美水は、すぐに見つかった。雷花と二人で海の家のカウンターにぐったりうなだれていた。
さっきまで二人で暴れていたから、暴れ疲れたのだろう。
さっそく美水の車でまた送ってくれるように頼んでみた。
『そろそろ帰ろうか。美水の車でまた送ってもらえるか⁇』
『まだ早いですわ』
『いや、もう夕方だし…』
『…わかりました。
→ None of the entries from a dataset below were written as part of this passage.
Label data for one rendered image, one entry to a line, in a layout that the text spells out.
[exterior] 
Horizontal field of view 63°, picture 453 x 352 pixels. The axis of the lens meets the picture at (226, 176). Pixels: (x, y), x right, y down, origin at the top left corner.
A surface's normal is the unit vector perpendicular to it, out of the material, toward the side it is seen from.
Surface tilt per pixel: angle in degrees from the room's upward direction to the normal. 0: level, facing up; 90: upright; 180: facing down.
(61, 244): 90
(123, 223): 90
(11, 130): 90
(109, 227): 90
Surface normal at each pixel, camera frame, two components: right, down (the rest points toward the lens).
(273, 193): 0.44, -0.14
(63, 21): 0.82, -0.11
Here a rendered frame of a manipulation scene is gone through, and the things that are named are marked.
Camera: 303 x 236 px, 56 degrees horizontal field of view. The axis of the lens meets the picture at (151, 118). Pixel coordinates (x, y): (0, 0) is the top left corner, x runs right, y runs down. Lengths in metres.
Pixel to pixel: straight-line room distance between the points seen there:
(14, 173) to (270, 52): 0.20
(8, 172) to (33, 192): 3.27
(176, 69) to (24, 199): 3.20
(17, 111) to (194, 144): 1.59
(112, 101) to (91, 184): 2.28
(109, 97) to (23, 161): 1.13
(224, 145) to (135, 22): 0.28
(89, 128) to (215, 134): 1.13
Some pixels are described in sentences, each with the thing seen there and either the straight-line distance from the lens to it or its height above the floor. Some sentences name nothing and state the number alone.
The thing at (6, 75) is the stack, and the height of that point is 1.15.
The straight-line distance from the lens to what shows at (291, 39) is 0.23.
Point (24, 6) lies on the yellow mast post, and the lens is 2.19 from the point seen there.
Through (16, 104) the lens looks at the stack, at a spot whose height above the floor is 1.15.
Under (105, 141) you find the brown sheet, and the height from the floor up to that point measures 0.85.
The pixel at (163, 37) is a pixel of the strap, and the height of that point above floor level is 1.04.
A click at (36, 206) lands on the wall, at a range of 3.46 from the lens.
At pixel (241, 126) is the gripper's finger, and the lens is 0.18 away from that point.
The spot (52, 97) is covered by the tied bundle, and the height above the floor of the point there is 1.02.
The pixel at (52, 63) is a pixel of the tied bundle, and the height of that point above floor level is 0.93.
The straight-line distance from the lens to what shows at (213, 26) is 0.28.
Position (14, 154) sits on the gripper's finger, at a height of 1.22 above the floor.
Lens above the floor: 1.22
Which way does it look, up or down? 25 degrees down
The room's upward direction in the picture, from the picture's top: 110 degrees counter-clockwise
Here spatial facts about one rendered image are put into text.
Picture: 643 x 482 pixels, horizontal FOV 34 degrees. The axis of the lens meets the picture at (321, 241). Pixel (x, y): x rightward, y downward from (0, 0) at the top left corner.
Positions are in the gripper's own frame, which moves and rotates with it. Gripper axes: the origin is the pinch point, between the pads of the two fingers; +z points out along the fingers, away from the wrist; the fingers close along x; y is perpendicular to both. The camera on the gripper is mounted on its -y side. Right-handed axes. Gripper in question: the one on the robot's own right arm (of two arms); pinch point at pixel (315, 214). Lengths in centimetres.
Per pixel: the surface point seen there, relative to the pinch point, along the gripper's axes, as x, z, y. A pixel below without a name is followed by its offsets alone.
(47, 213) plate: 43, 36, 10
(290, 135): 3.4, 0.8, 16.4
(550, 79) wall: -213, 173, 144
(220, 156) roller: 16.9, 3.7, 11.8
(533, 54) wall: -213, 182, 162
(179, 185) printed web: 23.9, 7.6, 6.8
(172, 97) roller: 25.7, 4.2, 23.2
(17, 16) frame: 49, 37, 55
車を準備させますわ』
結構、あっさり了解してくれた。
今日の美水は、聞き分けがいいな。
そう思っていたら問題が、発生した。
『恭弥様大変ですわ〜ちょっと来て下さい!(棒読み)』
『どうしたんだ美水!何かあったのか⁇』
『こっ、これは?』
俺は、車を見て驚いた。
『車のタイヤがパンクしていますわ!』
そう。車のタイヤが全部パンクしていたのだ。
『どっ、どうしようか…』
車がなかったら家に帰れないよな…
『ふむふむ。どうやら修理は、明日までかかるそうです。なので今日は、私の家の別荘に泊まりましょう!』
『えっ⁉︎別荘?』
『さぁ、行きましょう!別荘は、すぐ近くですわ』
おいおい、マジかよ…
俺は今日、美水の別荘に泊まることになりました。